Chapter 2 The nature of the lipid-protein interface and the influence of protein structure on protein-lipid interactions

Abstract

Publisher Summary The integration of transmembrane proteins in the lipid bilayer is one of the most crucial features of biological membrane architecture. Each integral protein is surrounded by a shell of lipids , which mediate the coupling between the hydrophobic intramembranous surface residues and the fluid lipid bilayer. The lipid–protein interface is characterized by the configuration of the lipid chains and by the interaction of the lipid polar headgroups with the protein residues at the polarapolar interface of the membrane. The secondary structure, overall conformation, and the state of oligomerization of the protein clearly play an essential role in determining these parameters. Two important basic parameters that can be used to characterize the lipid–protein interface are the stoichiometry and specificity of the lipid-protein interaction.
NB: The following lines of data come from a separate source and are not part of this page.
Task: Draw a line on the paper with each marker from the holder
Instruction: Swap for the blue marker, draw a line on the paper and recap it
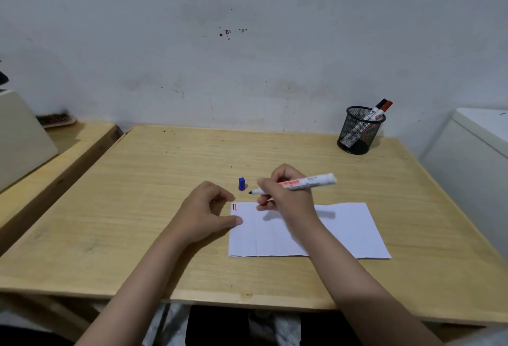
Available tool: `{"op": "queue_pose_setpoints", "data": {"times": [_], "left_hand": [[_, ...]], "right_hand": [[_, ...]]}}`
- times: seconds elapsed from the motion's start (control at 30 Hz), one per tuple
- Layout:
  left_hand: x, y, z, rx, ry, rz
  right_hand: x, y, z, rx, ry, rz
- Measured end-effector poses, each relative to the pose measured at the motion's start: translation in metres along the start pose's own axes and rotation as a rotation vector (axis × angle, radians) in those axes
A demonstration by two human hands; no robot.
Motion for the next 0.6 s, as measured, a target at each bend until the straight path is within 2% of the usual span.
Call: {"op": "queue_pose_setpoints", "data": {"times": [0.13, 0.4, 0.6], "left_hand": [[0.000, -0.001, -0.003, -0.021, 0.017, 0.016], [0.003, -0.004, -0.004, 0.011, 0.093, 0.011], [0.003, -0.002, -0.003, -0.011, 0.036, 0.002]], "right_hand": [[-0.023, -0.014, 0.024, -0.075, 0.076, -0.022], [-0.021, -0.015, 0.033, -0.032, 0.187, 0.042], [-0.022, -0.015, 0.033, -0.014, 0.194, 0.033]]}}
Point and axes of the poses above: each hand's wrist, its own y-axis away from the middle knuckle, its own x-axis out of the back of the hand, z = x × y, the point moved 6 cm from there along -y, towards the middle knuckle, and after that the axes turned 6 degrees about y, right-handed, at the moved point
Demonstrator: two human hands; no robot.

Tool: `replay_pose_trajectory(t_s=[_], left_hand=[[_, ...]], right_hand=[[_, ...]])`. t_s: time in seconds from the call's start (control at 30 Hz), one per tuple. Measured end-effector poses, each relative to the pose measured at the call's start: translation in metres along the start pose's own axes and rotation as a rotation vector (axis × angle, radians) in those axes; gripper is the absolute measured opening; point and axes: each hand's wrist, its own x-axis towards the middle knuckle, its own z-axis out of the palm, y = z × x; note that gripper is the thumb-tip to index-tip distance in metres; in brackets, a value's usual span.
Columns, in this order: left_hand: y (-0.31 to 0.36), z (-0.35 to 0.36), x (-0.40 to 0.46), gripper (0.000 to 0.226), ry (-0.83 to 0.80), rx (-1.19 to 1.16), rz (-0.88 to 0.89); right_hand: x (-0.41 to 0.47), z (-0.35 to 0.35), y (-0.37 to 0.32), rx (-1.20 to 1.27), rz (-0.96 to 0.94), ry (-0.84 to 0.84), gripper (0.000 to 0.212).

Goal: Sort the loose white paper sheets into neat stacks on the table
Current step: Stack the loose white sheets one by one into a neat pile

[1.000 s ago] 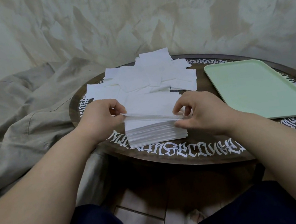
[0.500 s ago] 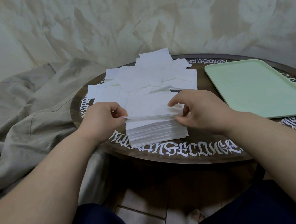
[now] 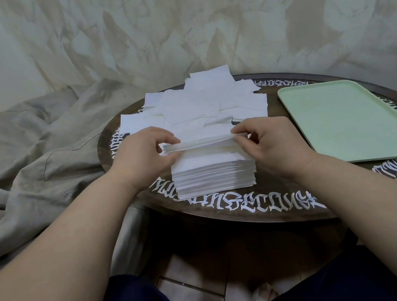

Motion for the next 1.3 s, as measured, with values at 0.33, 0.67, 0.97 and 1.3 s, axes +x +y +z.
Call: replay_pose_trajectory(t_s=[0.33, 0.67, 0.97, 1.3], left_hand=[[0.017, 0.011, 0.015, 0.016, 0.397, -0.135, 0.117], [0.019, 0.023, 0.010, 0.016, 0.076, -0.060, 0.001], [0.012, 0.024, 0.008, 0.015, -0.049, -0.058, -0.011], [0.012, 0.023, 0.008, 0.016, -0.057, -0.062, 0.050]], right_hand=[[0.008, -0.020, 0.002, -0.021, -0.214, 0.334, 0.007], [-0.014, -0.035, 0.011, -0.018, 0.071, -0.153, 0.004], [-0.016, -0.034, 0.015, -0.097, 0.096, -0.255, 0.006], [-0.012, -0.033, 0.010, -0.165, 0.032, -0.220, 0.006]])
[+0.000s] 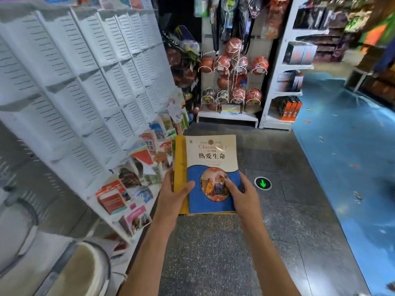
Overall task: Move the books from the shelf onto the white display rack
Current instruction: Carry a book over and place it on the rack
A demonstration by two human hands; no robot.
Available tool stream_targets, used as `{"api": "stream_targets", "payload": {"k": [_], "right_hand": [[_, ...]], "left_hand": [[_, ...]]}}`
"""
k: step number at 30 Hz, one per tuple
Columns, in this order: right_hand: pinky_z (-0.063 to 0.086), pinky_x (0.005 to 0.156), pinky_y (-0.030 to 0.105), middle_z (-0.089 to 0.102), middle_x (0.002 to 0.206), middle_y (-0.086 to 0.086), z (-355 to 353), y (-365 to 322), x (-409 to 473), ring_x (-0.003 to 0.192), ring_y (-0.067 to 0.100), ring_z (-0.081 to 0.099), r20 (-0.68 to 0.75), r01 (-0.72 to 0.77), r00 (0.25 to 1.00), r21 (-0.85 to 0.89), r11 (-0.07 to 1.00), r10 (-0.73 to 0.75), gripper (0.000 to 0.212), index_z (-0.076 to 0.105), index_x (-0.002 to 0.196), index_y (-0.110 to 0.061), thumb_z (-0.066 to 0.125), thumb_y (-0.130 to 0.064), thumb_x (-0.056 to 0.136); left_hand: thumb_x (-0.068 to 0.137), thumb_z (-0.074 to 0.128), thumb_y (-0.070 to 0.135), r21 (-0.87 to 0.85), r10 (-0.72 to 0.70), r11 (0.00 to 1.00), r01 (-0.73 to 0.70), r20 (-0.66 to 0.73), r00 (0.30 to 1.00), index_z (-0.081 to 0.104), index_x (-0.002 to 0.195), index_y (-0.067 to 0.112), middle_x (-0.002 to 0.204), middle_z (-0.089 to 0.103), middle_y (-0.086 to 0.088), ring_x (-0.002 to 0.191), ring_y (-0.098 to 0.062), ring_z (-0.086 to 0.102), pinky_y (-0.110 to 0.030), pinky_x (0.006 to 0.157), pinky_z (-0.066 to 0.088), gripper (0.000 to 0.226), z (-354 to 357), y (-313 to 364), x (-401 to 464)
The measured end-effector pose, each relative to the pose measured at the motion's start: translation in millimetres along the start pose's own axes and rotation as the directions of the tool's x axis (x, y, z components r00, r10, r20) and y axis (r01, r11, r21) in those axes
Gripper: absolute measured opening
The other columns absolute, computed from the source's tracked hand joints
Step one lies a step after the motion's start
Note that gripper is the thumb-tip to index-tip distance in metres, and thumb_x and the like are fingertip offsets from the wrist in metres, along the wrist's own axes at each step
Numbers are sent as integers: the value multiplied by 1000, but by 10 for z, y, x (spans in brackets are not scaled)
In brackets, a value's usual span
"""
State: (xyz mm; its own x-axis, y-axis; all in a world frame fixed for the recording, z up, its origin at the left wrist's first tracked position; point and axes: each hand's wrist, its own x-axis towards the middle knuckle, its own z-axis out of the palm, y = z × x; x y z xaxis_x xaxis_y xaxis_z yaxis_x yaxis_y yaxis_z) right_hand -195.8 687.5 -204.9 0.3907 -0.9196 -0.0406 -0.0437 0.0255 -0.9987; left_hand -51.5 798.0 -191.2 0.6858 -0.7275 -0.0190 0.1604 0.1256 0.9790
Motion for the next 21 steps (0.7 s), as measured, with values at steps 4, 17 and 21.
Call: {"api": "stream_targets", "payload": {"k": [4,17,21], "right_hand": [[52,96,36,57,129,-10,-231,-139,742,117,10,56,-76,76,993,-179,981,-91,56,47,144,-26,67,-35,93],[39,106,27,39,147,-18,105,-298,2633,130,-4,37,76,276,961,-312,909,-266,67,27,154,-35,60,-34,96],[31,101,5,37,144,-20,502,-397,3358,129,-13,31,76,391,918,-345,853,-390,65,27,152,-34,55,-40,94]], "left_hand": [[94,64,14,24,-16,1000,15,33,999,50,132,34,119,68,9,99,-6,70,-31,82,60,45,513,-35,619],[89,67,36,230,199,958,-174,-89,976,48,139,25,123,68,5,107,-9,67,-43,91,58,55,826,-111,2558],[85,67,59,378,305,893,-245,-108,946,30,153,28,148,50,6,133,-9,50,-44,106,48,84,741,-77,3417]]}}
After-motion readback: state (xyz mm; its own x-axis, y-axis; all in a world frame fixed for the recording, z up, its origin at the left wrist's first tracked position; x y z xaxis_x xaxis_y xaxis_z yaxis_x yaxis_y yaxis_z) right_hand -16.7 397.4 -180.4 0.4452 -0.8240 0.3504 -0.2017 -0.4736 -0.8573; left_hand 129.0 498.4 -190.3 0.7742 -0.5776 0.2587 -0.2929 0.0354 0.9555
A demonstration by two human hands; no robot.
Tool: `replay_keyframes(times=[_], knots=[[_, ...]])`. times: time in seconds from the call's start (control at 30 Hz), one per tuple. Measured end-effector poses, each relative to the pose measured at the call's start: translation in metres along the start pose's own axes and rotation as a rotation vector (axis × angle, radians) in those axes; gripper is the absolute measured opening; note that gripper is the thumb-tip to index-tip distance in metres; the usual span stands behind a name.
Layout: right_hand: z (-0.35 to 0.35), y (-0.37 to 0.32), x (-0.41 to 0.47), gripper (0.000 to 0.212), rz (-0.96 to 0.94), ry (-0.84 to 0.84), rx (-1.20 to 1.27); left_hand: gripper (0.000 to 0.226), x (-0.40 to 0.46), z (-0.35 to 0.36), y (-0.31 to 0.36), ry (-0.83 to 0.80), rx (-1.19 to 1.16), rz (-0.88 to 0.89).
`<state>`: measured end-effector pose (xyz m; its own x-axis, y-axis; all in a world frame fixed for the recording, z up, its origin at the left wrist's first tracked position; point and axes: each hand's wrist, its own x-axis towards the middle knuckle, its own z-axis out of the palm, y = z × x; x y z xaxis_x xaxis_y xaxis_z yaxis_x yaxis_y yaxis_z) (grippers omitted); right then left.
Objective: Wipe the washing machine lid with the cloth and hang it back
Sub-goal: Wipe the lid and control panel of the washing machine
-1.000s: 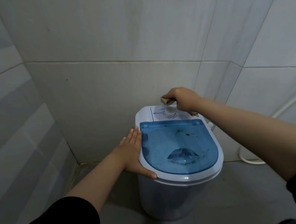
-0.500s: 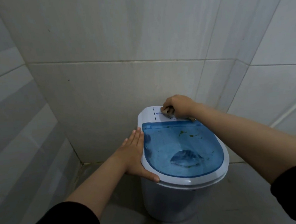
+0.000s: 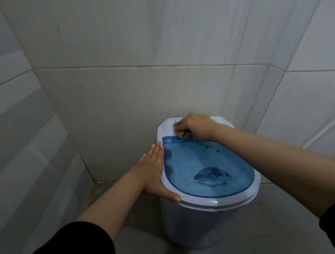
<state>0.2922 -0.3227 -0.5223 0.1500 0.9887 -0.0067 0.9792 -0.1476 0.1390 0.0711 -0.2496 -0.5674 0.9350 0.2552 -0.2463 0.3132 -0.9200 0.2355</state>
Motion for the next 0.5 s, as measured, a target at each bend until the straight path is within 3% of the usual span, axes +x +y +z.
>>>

These quantities are available directly from electron spin resonance (ESR) measurements and can be defined rigorously in thermodynamic/structural terms. The degree of lipid chain ordering in lipid–protein systems can be determined experimentally from magnetic resonance experiments in which the lipid chain segments are labeled either isotopically with deuterium or covalently with free radical spin labels. The dynamic configuration of the lipid chains then can be obtained directly from the segmental order parameter deduced from the 2H nuclear magnetic resonance (NMR) spectrum, or from the angular dependence of the spin label ESR spectrum from oriented specimens.